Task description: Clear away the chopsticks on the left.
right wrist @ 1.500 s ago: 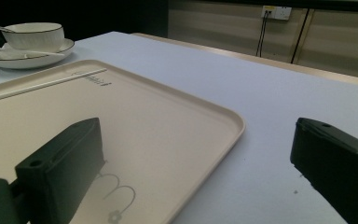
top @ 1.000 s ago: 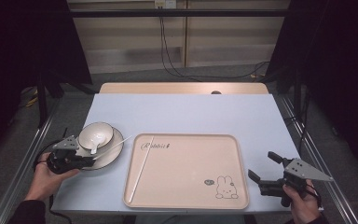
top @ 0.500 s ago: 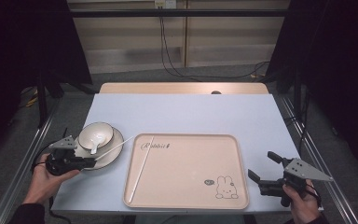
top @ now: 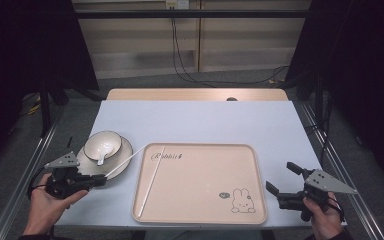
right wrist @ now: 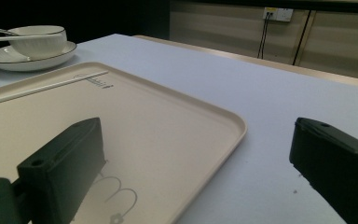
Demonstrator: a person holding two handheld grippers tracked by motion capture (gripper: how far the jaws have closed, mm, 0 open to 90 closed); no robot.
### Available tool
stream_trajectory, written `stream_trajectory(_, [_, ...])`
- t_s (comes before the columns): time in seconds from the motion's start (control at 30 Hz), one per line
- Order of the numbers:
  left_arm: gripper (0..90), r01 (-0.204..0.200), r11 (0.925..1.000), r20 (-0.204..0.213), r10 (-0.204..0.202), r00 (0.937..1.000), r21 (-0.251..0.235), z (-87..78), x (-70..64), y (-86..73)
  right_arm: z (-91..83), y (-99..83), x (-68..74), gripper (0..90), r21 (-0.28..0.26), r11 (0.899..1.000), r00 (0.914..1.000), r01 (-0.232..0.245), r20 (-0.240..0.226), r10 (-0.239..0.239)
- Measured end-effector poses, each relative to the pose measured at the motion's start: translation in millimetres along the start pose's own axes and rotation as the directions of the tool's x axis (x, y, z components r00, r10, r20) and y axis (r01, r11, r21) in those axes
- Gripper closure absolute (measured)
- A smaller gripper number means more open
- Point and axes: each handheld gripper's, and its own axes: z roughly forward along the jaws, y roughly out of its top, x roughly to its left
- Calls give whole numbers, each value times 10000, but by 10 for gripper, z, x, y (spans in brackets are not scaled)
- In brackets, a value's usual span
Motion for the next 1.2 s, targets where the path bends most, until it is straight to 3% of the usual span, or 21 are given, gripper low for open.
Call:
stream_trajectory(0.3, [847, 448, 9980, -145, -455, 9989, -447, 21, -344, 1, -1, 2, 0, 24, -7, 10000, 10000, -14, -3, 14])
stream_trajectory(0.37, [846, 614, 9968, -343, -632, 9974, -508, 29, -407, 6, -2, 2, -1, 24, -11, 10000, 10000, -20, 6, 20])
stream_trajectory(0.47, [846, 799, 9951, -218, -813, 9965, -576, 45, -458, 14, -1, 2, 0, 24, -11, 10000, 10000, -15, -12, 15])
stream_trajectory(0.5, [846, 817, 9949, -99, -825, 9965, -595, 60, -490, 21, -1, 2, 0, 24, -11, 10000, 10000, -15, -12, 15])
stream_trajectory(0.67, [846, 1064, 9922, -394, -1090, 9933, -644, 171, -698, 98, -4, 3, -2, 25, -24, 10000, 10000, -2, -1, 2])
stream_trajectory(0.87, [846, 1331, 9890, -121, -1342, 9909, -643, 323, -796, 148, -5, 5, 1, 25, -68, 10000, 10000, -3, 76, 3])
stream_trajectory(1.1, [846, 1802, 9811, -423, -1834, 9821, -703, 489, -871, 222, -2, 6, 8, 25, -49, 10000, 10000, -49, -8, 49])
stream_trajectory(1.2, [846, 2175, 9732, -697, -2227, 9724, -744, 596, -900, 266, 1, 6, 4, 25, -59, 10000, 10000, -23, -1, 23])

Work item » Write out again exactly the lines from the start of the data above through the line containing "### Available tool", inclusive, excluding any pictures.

Solution below »
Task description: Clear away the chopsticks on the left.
right wrist @ 1.500 s ago: 
top @ 1.000 s ago: 
top @ 0.500 s ago: 
top @ now: 
right wrist @ now: 
Demonstrator: a person holding two handheld grippers tracked by motion capture (gripper: how far the jaws have closed, mm, 0 open to 90 closed); no robot.
### Available tool

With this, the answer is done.